Hunter Reid, Furman University Associate AD/Communications: "It has been a distinct honor to have known Steve for the last 41 years, including two decades when we both served as sports information directors in the Southern Conference.  Steve was well established in the profession as the long-time SID at Western Carolina University when I took the SID job at Furman in 1985 as a 24-year-old with much to learn.  From day one, he graciously welcomed me to the league and, over the years, was very supportive, friendly, complimentary, and engaging, as well as always quick to share his legendary wit that is greatly appreciated by all who know him. Steve was easy to work with while executing his duties, and his vast knowledge, instincts, professionalism, and commitment to excellence were evident in all that he undertook — all delivered with absolute thoroughness and that most cherished of qualities: consistency. Steve was held in the highest esteem as a SID by his colleagues in the profession, media, and college/conference administrators across the spectrum, both regionally and nationally.  His immense talent and skill as a communicator, coupled with his vast knowledge of sports, served him, Western Carolina, the Southern Conference, and our profession exceptionally well. One of the best testaments I can offer on Steve’s profound impact on our profession is the number of outstanding college SIDs who developed under his tutelage.  Among them are Mike Cawood, Craig Wells, and Daniel Hooker — a trifecta of superb college SIDs with whom I have had the pleasure to work and who I rank among the best in our business. As the product of a one-man SID shop as an undergraduate at Presbyterian College, I made it a priority as a young SID to observe the work of highly respected veterans in the profession.  Lucky me that Steve White, along with the likes of Rick Covington (Furman, Appalachian State), Bob Bradley and Tim Bourret (Clemson), Tom Price (South Carolina), Andy Solomon (Winthrop), Bill Hamilton (South Carolina State), Bob Dickinson (The Citadel), were stalwarts who proved to be towers of influence from whom I could observe and learn."

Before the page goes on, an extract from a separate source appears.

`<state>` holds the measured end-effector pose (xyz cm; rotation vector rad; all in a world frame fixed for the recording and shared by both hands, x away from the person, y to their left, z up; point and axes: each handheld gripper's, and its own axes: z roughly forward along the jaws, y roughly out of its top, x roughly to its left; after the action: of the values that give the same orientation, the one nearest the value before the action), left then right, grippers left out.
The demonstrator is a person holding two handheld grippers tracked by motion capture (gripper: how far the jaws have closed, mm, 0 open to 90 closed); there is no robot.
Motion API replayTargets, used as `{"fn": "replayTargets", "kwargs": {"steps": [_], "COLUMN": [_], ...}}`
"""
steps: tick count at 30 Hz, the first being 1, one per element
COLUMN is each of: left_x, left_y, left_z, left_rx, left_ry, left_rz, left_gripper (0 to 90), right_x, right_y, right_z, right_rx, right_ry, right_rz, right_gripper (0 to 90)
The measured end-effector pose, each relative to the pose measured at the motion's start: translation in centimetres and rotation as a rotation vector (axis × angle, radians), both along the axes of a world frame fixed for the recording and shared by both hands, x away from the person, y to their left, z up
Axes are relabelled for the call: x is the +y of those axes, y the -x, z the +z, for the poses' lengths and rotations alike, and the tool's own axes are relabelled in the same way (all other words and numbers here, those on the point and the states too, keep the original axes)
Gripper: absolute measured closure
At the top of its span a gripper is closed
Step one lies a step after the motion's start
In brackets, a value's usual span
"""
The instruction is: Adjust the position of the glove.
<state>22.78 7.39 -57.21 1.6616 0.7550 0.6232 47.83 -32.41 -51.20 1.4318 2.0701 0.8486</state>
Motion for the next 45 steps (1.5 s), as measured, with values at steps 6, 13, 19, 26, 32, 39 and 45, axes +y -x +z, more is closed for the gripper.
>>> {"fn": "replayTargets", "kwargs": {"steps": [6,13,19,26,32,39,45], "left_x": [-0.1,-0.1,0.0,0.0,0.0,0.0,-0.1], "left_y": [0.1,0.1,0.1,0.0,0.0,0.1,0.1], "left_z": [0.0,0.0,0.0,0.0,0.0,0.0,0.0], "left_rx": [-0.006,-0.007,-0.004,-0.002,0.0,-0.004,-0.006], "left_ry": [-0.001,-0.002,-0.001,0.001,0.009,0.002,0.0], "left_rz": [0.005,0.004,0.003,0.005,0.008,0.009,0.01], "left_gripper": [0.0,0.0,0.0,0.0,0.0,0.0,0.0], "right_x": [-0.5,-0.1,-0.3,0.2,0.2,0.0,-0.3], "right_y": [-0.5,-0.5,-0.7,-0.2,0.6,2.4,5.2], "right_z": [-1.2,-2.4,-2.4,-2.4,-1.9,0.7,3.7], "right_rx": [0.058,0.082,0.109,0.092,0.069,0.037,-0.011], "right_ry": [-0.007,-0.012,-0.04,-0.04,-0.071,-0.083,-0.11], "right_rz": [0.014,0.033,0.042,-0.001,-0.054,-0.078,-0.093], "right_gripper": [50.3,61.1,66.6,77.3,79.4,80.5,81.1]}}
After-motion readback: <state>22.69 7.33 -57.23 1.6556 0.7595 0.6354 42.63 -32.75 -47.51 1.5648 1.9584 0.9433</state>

Douglas Mead, Asheville Citizen-Times Sports Editor: “I covered every football game at Western Carolina from 1981 through 1995, and I wish I had a nickel for every time I was the last one out of the football press box because I had to write both a lede and a column. I would often say, "Sorry to keep you waiting Whitey." And Steve would always respond, "That's my job." But it wasn't a job for Steve. It was a true calling. Steve never saw his job as work. It was a labor of love. And no one loved Western Carolina more than Steve White.  He was literally Mr. Catamount, and no one deserves this honor more that Whitey."

Lindy Brown, Duke University Senior Associate Communications Director: “As a freshman at Western Carolina University, Steve White gave me my start in Sports Information, and I wouldn’t be where I am today without him. Steve set the standard for professionalism, integrity, and service, and he took great care in teaching those values to everyone who worked alongside him. I am so grateful for his mentorship and friendship all these years. His induction into the College Sports Communicators Hall of Fame is a well-deserved honor, and I am thrilled to see him recognized for a career that has had such a lasting impact on our profession and on so many of us who were fortunate to learn from him.”

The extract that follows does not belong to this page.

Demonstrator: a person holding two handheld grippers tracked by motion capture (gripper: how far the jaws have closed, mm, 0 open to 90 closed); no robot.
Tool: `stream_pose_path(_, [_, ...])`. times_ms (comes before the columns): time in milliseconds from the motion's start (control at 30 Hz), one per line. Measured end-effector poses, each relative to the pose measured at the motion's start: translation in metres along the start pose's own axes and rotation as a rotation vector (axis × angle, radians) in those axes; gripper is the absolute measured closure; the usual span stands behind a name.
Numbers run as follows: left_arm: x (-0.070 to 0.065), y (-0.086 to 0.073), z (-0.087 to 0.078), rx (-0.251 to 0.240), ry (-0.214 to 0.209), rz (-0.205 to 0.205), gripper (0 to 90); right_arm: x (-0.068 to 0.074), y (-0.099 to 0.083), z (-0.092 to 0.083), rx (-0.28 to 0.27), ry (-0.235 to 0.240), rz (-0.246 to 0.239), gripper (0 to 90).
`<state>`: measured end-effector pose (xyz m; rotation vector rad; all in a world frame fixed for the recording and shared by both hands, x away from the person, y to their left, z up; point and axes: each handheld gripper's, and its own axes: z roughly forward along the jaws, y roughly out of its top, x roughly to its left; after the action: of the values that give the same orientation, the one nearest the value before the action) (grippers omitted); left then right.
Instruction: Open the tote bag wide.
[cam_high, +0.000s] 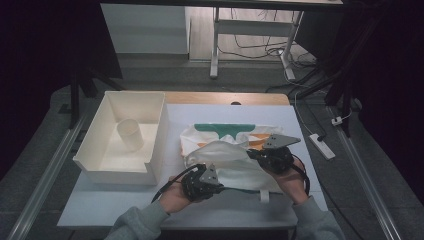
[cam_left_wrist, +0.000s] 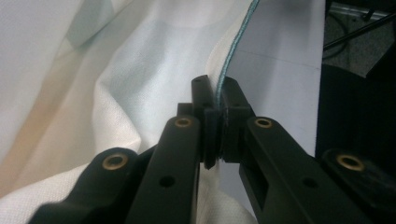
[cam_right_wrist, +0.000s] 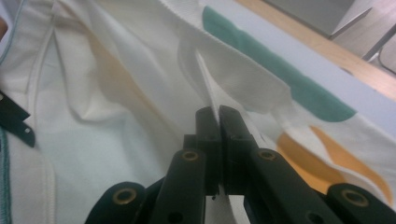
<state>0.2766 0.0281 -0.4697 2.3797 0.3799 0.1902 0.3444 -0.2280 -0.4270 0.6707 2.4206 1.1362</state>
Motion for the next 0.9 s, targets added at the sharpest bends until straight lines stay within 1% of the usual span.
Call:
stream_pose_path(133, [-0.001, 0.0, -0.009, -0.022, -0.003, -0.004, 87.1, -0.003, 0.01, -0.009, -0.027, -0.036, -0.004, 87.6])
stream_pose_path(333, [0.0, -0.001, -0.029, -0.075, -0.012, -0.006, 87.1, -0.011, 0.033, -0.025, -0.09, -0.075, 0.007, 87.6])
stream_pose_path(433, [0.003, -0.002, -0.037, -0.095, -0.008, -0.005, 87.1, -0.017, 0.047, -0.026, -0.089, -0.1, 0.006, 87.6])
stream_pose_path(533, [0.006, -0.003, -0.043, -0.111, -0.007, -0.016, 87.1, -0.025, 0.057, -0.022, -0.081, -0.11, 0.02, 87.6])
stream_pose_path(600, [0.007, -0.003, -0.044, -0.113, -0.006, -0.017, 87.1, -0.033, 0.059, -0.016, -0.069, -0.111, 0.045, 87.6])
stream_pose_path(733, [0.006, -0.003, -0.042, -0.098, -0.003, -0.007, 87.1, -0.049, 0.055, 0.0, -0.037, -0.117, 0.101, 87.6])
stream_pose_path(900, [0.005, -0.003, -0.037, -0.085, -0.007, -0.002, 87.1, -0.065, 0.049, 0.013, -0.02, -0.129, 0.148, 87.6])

Craig Wells, City and County of Denver (CO) Public Information Officer: “Among the most important things I learned from Steve White was the value of attitude and humor -- of always being positive no matter how poorly your team is doing, of treating people respectfully and enthusiastically no matter how slanted their reporting may have been (because ultimately, they're just doing their jobs as we all are), and the ever-present understanding that there are things in this world that are far more serious than sports to get upset about.”